● WORK ITEM:
Report how many lines in the listing below include the word "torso". Write nothing besides the number.

● INFORMATION SHOWN:
- Opening Delimiter -

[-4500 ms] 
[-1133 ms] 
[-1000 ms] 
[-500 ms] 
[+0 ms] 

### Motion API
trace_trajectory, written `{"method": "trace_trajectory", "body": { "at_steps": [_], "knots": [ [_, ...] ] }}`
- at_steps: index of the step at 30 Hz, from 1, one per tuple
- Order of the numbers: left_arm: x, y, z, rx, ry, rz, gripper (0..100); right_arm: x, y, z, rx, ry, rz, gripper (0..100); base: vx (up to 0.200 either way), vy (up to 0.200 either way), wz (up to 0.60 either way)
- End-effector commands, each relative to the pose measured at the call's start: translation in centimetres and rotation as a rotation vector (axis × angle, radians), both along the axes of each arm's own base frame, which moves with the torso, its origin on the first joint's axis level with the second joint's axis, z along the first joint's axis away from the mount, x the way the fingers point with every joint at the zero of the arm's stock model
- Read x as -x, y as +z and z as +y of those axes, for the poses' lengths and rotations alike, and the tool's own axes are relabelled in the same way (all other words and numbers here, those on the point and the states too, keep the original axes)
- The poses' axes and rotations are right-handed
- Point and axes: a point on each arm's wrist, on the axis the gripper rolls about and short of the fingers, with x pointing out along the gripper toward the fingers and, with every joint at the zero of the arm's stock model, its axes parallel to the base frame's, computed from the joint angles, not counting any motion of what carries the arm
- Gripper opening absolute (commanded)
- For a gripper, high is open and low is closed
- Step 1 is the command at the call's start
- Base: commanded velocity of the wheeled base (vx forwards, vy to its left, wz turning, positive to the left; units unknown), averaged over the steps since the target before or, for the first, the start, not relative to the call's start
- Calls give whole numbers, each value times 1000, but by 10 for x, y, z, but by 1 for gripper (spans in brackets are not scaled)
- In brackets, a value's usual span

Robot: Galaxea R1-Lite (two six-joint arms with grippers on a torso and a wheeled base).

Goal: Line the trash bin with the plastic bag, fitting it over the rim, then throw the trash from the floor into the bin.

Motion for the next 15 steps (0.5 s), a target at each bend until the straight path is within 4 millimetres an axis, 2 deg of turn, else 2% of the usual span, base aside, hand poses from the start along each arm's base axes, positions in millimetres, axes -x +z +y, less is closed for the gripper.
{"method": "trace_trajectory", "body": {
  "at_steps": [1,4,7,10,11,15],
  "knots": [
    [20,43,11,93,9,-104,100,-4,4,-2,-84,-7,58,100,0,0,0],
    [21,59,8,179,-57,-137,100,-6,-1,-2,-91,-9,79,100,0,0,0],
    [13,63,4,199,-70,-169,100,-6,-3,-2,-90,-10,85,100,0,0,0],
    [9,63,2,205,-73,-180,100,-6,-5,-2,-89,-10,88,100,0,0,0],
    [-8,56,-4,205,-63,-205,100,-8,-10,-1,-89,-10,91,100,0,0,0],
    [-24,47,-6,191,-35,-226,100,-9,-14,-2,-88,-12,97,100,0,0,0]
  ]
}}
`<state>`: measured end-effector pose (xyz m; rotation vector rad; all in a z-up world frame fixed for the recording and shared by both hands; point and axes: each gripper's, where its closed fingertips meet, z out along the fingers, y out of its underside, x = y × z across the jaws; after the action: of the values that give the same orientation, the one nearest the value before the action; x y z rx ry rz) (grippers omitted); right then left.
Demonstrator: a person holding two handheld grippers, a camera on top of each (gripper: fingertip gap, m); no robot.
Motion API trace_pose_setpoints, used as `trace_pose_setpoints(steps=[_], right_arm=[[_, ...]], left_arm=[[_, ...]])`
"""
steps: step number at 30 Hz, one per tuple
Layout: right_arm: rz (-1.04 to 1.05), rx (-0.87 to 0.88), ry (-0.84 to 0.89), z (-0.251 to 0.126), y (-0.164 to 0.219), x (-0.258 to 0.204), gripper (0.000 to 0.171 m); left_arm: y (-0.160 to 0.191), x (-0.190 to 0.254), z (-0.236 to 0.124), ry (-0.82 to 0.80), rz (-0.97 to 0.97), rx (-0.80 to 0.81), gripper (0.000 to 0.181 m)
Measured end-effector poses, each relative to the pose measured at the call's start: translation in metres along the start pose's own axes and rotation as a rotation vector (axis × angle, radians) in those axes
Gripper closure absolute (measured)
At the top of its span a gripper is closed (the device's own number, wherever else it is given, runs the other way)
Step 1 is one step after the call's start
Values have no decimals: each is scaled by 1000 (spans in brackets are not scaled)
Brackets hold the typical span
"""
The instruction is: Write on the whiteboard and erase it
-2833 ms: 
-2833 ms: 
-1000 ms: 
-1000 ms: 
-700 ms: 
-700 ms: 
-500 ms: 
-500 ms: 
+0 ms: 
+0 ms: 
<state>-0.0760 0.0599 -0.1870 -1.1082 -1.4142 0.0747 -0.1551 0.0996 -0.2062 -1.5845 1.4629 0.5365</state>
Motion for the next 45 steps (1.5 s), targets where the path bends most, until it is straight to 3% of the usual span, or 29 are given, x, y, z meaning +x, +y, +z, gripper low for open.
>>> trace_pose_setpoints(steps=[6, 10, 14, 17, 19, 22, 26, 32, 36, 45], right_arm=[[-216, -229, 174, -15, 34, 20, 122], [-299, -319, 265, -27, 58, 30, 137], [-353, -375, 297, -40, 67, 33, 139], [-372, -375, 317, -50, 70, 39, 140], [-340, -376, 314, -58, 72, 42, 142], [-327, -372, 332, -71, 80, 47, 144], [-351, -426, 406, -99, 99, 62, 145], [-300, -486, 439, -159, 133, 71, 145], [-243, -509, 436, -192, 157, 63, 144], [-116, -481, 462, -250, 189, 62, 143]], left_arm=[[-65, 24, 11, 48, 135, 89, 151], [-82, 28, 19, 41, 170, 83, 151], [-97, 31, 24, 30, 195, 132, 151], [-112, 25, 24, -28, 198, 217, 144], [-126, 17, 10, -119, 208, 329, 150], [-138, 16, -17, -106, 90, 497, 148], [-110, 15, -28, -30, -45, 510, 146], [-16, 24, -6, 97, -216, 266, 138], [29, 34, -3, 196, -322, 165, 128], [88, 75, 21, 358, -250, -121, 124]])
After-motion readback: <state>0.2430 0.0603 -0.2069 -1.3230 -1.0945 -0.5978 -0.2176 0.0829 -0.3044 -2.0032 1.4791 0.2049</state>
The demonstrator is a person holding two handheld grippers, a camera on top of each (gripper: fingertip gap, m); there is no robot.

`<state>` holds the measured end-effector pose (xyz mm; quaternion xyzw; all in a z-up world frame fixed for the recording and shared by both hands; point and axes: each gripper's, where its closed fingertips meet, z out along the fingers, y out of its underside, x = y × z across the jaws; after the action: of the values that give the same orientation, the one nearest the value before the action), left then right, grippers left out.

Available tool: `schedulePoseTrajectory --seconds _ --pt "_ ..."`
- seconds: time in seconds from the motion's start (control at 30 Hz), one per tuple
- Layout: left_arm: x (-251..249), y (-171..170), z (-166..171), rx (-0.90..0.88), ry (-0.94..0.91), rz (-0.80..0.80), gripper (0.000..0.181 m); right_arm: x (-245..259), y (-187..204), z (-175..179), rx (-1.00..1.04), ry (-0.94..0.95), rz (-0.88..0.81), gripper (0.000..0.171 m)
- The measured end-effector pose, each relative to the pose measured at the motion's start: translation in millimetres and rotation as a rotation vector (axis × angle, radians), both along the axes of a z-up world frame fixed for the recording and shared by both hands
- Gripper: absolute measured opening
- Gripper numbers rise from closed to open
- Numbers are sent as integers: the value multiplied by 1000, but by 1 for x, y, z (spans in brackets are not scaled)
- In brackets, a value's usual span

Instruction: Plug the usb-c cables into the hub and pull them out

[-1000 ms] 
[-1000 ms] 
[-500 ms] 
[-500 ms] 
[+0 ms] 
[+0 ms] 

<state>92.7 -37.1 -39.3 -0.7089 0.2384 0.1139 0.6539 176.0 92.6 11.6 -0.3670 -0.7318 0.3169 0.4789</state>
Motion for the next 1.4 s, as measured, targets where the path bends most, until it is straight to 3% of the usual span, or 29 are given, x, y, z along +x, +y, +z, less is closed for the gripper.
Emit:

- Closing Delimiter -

● SOLUTION TO THIS TASK:
2